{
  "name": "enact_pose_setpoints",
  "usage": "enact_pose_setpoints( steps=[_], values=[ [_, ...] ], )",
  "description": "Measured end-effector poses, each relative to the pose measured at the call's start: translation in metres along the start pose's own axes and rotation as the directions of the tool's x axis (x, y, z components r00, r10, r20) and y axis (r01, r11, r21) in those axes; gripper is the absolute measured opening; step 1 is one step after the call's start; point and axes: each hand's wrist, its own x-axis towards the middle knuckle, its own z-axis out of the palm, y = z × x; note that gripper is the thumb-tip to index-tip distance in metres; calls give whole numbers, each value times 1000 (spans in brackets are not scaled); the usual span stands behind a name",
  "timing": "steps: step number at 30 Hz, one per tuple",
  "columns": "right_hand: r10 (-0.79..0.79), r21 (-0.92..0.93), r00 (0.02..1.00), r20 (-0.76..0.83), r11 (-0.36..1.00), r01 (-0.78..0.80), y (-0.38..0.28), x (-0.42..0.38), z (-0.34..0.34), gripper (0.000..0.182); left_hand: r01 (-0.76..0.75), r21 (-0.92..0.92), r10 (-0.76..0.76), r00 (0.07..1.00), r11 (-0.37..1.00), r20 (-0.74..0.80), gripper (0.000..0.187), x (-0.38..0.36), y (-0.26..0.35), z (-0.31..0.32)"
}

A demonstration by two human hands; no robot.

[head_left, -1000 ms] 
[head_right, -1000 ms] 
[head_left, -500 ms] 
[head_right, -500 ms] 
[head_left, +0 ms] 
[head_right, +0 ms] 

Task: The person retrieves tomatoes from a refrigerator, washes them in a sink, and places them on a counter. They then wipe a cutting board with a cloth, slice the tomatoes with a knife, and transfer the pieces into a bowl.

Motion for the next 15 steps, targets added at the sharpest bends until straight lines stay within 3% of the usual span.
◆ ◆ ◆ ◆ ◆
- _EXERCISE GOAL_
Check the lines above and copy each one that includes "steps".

- _WRITTEN ANSWER_
  "usage": "enact_pose_setpoints( steps=[_], values=[ [_, ...] ], )",
  "timing": "steps: step number at 30 Hz, one per tuple",
Motion for the next 15 steps, targets added at the sharpest bends until straight lines stay within 3% of the usual span.

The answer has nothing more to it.